### Exercise aim
Your task is to copy every line of the entries that holds the word "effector".

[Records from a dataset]
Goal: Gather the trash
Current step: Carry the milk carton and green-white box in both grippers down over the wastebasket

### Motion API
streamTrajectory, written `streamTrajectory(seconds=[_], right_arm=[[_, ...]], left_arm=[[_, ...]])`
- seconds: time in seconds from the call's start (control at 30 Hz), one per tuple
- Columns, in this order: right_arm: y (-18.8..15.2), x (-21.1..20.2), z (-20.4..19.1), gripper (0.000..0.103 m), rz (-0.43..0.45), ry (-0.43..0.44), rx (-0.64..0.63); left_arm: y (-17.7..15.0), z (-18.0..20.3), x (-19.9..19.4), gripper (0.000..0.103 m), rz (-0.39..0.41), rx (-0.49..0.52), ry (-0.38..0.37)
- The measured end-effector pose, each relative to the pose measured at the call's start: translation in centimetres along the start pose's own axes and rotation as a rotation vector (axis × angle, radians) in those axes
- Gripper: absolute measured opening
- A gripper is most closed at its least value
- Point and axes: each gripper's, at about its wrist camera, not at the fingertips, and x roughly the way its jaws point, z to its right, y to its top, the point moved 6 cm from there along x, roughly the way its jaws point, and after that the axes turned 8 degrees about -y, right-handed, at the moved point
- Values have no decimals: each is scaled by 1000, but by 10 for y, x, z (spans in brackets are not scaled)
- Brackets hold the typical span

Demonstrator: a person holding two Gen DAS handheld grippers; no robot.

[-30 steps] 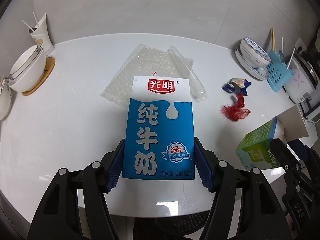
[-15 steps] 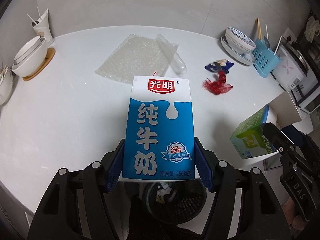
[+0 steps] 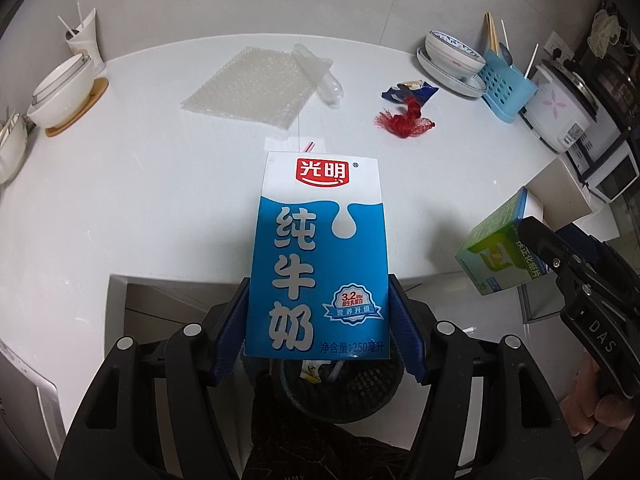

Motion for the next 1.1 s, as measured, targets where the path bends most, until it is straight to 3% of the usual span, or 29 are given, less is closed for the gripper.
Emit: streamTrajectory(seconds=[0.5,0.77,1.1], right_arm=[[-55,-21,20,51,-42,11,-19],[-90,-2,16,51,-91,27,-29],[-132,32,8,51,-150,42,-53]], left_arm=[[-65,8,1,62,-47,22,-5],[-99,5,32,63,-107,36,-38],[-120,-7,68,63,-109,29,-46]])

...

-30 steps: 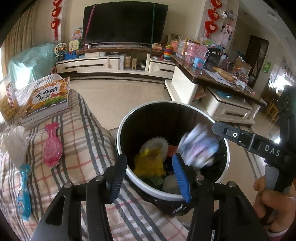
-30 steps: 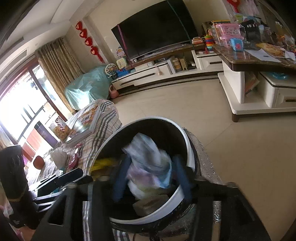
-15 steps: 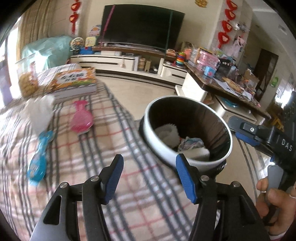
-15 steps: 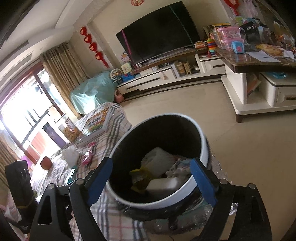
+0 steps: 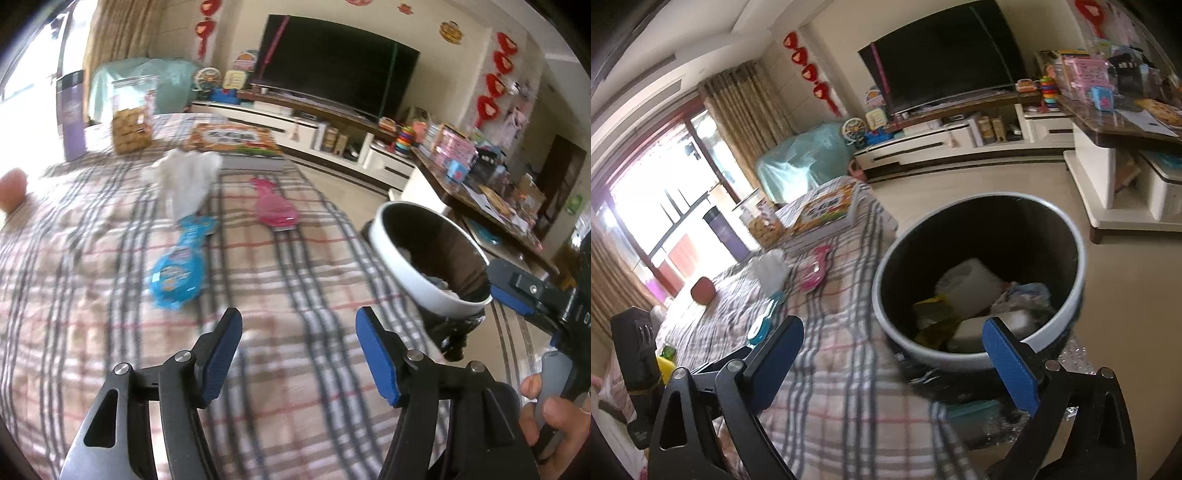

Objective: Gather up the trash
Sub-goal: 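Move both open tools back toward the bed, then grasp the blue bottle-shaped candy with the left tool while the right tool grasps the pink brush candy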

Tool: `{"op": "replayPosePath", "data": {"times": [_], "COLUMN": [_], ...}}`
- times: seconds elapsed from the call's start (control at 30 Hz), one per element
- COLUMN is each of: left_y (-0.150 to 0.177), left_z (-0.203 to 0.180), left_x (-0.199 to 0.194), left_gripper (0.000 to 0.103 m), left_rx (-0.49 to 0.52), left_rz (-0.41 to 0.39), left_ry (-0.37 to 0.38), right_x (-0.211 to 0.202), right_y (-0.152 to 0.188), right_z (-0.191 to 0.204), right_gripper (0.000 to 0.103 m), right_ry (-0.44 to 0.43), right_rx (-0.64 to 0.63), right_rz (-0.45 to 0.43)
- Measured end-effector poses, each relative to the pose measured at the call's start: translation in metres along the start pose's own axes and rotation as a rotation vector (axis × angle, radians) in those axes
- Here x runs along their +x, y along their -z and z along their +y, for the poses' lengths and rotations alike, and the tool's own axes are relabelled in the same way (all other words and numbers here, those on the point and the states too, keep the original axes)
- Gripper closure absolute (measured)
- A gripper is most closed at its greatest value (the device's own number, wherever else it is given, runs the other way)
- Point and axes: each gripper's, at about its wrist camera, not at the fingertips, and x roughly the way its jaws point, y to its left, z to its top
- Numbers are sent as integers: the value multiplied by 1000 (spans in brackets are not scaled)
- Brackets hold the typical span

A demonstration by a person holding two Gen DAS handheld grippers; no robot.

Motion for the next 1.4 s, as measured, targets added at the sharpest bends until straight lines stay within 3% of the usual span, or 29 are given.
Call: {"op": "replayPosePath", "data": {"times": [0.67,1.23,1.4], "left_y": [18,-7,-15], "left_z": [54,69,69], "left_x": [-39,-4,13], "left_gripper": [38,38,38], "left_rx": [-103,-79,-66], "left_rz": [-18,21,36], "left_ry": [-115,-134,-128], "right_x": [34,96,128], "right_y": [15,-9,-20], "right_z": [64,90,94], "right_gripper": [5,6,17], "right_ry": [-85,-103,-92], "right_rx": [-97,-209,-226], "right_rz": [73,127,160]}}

### Result for this task
- The measured end-effector pose, each relative to the pose measured at the call's start: translation in centimetres along the start pose's own axes and rotation as a rotation vector (axis × angle, radians) in those axes
- Measured end-effector poses, each relative to the pose measured at the call's start: translation in metres along the start pose's own axes and rotation as a rotation vector (axis × angle, radians) in those axes

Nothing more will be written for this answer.